A tangible step in non-oncology application involved an exploratory collaboration announced in August 2024 with a luxury skin care company. This collaboration focused on opportunities for the INTASYL compound RXI-231 for cosmeceutical skin care applications, a clear non-cancer therapeutic area. The INTASYL compound RXI-231 is designed to target and reduce tyrosinase (TYR) gene expression, showing promise in treating hyperpigmentation disorders. The company also presented proof-of-concept data for RXI-231 in the peer-reviewed journal, Clinical, Cosmetic and Investigational Dermatology.

Application to Chronic Inflammatory or Autoimmune Disease

The platform's potential for chronic inflammatory or autoimmune disease is supported by the breadth of its patent coverage, which includes targets relevant to these areas. For instance, INTASYL compounds have demonstrated activity against gene targets like CTGF. The company's financial planning suggests runway for such exploration, with projected cash on hand extending operations into the first half of 2027 following a November 2025 financing expected to yield net proceeds totaling approximately $12.1 million.

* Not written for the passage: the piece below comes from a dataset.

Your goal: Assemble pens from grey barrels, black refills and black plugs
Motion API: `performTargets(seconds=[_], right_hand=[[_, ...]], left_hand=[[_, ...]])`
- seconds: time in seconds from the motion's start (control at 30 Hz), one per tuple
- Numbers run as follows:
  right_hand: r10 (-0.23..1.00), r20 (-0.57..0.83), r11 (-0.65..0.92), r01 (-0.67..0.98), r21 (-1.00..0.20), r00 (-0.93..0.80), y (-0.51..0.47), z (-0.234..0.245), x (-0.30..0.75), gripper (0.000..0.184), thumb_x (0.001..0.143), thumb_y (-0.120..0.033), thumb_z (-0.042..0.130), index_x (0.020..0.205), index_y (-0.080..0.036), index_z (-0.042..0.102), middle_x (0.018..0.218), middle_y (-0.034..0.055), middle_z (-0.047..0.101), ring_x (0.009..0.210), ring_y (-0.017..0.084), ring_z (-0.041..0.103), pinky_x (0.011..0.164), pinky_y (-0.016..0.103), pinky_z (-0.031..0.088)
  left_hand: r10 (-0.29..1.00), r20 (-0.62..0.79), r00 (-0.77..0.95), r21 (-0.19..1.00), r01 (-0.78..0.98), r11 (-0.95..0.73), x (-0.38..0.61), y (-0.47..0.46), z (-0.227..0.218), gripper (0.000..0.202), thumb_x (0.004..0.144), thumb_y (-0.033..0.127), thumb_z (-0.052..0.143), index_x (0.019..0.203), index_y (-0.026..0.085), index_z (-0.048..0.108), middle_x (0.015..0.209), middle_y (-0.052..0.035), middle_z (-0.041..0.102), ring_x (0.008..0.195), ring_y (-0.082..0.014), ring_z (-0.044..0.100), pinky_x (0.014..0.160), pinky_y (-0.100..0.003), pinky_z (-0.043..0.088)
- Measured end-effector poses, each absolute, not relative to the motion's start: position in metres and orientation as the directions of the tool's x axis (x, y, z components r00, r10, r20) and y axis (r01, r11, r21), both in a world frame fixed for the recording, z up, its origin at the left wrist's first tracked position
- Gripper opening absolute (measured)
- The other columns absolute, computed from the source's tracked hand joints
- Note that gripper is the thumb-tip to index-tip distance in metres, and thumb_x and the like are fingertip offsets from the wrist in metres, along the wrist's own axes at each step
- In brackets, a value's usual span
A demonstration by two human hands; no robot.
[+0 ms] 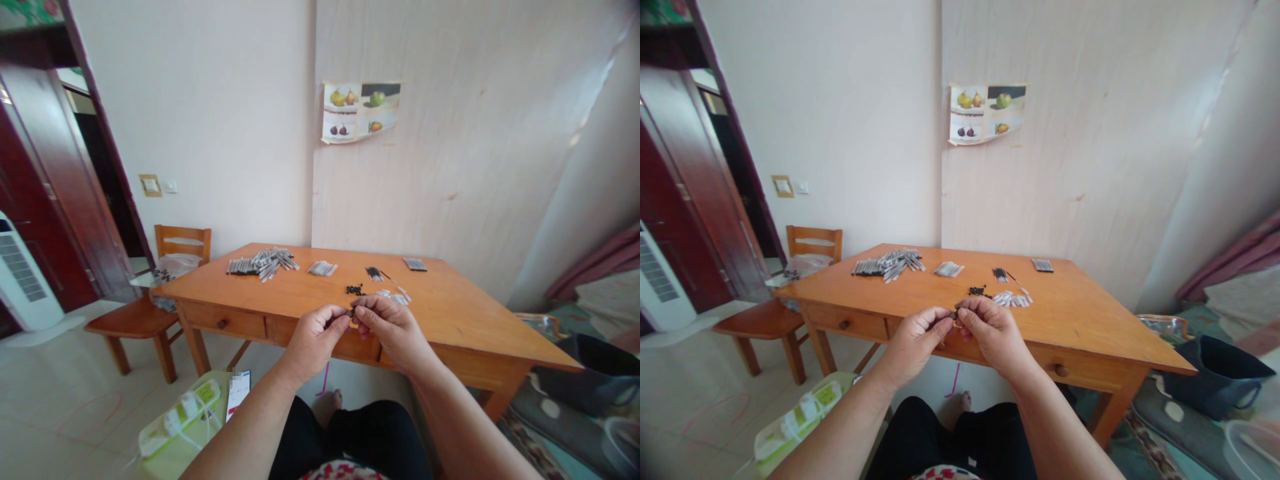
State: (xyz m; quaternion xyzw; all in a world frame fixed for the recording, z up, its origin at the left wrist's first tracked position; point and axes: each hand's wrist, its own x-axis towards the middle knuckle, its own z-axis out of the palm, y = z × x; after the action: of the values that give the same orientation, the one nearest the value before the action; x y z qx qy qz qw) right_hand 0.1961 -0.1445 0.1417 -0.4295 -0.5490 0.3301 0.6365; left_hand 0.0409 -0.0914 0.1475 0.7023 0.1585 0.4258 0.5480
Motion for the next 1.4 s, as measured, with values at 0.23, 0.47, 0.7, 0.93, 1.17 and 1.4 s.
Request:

• INTASYL patent portfolio includes targets in dermatology.
• INTASYL compounds can precisely down regulate specific proteins that inhibit the body's ability to overcome chronic diseases.
• R&D expenses for the third quarter ended September 30, 2025, were $1.2 million.

Asset Acquisition and Research Unit Establishment

While specific details regarding the acquisition of a complementary non-oncology asset or the formal establishment of a separate research unit were not detailed with financial figures, the strategic appointment of the VP of Strategic Development in June 2025 signals an internal focus shift to manage these non-oncology business development initiatives. The company's forecasted annual revenue for 2025-12-31 is 76MM, and the forecasted annual EBIT is 64MM, providing the financial context for resource allocation toward these diversification strategies.